In France, the industrialization of agriculture began with the seed. From the pure-line and pedigree breeding experiments pioneered by Vilmorin within the mid-1800s to the invention of F1-hybridization by George Shull following the increase of Mendelian genetics, changing understandings of heredity, evolution and therefore the gene-environment relationship within the 19th and 20th centuries, drove a fixation on purifying the character and habit of crop plants. Before these changes took hold, farmer selection occurred at the population level, allowing plants to retain a degree of natural variability from which farmers selected the morphotype best.
Suited to their needs now, plants were not understood as populations (groups of individuals), constituted by a shifting environment and acted on by a spread of forces: they were seen as individuals, divorced from the “sum total of ancestral influences” with the locus of heredity delimited to the gametes.

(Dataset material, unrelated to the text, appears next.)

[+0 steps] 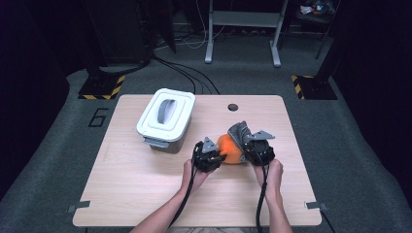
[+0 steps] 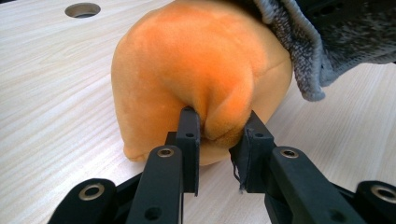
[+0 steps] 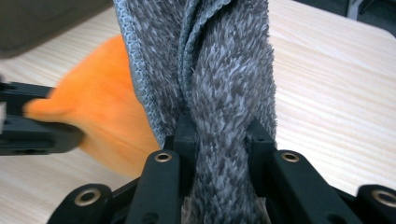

F1 hybridization ensures that each one offspring within the F1 generations are genetically identical genetically identical plants enable standardized production techniques, larger plantings with uniform maturity and mechanized harvests. The high yield of F1 hybrids plummet within the F2 generation, as heterozygosis is reduced. Genetic predictability breaks down, because the exact mixture of alleles in parent lines is scrambled, producing many defective or “offtype” plants. This loss of predictability and yield meant that farmers, who traditionally put aside some of the harvest to use for next season’s seed or selected a little group of individual plants to function seed bearers to subsequent generation, could not do so: instead, that they had to return to the seed company annually to shop for new stock. By removing the assembly of seed from the space of the farm, where ecological interactions and farmer selection processes create a nonuniform input, seed companies instead produced a typical seed for all farms and farmers. Within peasant seed practice and organic plant breeding, diversity occurs at multiple scales: Although monocultures usually mean one crop species growing over an outsized space…monocultures can exist at multiple levels, from the species to the variability to the gene. Peasant seed varieties are population varieties: populations are simply a gaggle of plants of one variety, maintained under an equivalent cropping conditions.